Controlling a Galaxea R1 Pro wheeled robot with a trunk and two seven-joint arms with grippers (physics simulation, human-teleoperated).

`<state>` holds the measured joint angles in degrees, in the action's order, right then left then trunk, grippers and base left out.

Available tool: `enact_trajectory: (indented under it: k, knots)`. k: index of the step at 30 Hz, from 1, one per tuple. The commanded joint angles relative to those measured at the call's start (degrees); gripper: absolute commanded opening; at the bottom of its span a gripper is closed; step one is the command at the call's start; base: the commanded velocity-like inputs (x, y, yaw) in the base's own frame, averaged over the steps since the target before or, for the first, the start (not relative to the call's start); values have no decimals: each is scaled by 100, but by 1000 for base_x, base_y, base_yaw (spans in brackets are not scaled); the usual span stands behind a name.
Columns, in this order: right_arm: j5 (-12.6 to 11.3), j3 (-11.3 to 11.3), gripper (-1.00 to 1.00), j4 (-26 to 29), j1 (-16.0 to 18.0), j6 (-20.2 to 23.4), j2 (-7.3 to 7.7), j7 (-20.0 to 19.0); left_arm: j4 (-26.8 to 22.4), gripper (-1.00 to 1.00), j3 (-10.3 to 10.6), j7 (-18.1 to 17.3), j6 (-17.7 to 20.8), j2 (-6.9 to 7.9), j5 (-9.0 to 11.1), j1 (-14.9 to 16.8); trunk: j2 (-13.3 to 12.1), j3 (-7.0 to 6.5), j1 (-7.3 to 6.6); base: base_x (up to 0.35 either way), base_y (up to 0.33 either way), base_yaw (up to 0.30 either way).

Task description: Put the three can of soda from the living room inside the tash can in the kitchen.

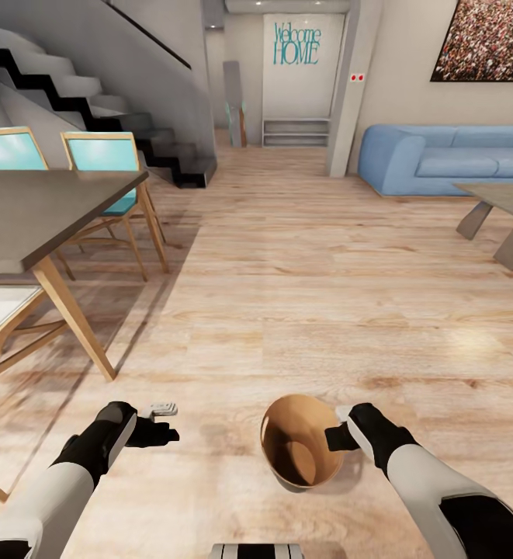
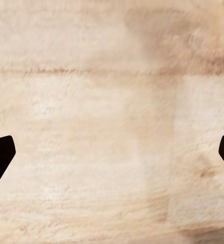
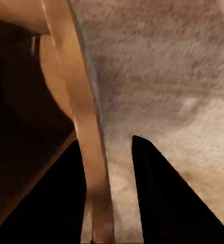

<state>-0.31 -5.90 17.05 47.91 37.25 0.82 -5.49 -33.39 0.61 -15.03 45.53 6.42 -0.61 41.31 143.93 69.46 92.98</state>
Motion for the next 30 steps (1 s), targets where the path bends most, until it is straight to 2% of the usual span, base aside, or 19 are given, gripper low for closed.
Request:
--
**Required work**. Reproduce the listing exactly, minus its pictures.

**Answer to the exercise**.
Controlling a Galaxea R1 Pro wheeled robot with a trunk and two seven-joint arms with grippers (physics simulation, human-teleoperated).

`<state>` holds the measured joint angles in degrees, in the action's order, right then left then trunk, grippers and base left out.

Available tool: `enact_trajectory: (indented under it: k, knots)`. k: index of the step at 30 Hz, from 1, one per tuple. The commanded joint angles relative to those measured at the call's start (degrees); gripper: absolute commanded opening; at the bottom of its span a gripper is closed; step one is the command at the call's start; base: the commanded velocity-like inputs (x, y, yaw) in the base's own frame, averaged over the steps since the target before or, for the first, the start (not relative to the call's start); values have no decimals: each is scaled by 100, but by 1000 for base_x, base_y, base_yaw (spans in brackets are not scaled); the usual span stands behind a name.
Columns, in this order: right_arm: j5 (-12.6 to 11.3), j3 (-11.3 to 11.3), gripper (-1.00 to 1.00), j4 (-26 to 29), j1 (-16.0 to 18.0), j6 (-20.2 to 23.4), j2 (-7.3 to 7.7), j7 (-20.0 to 19.0); left_arm: j4 (-26.8 to 22.4), gripper (-1.00 to 1.00), j3 (-10.3 to 10.6), j7 (-18.1 to 17.3), j6 (-17.7 to 20.8), j2 (-6.9 to 7.9), j5 (-9.0 to 11.1), j1 (-14.9 to 16.8); trunk: j2 (-13.3 to 12.1), j3 (-7.0 to 6.5), j1 (-7.3 to 6.6); base: base_x (up to 0.35 either way), base_y (up to 0.33 either way), base_yaw (up to 0.30 either way).

Task description: Put the three can of soda from the living room inside the tash can in the kitchen.


<state>-0.31 -5.90 17.05 47.91 37.25 0.82 -5.49 -33.39 0.61 -15.03 45.53 6.42 -0.61 41.31 143.93 69.46 92.98</state>
Motion for the next 30 steps (1 s), targets where the path bends most, until it is straight to 2% of the usual span, base aside, or 19 are given, gripper low for closed.
Request:

There's no more to the answer.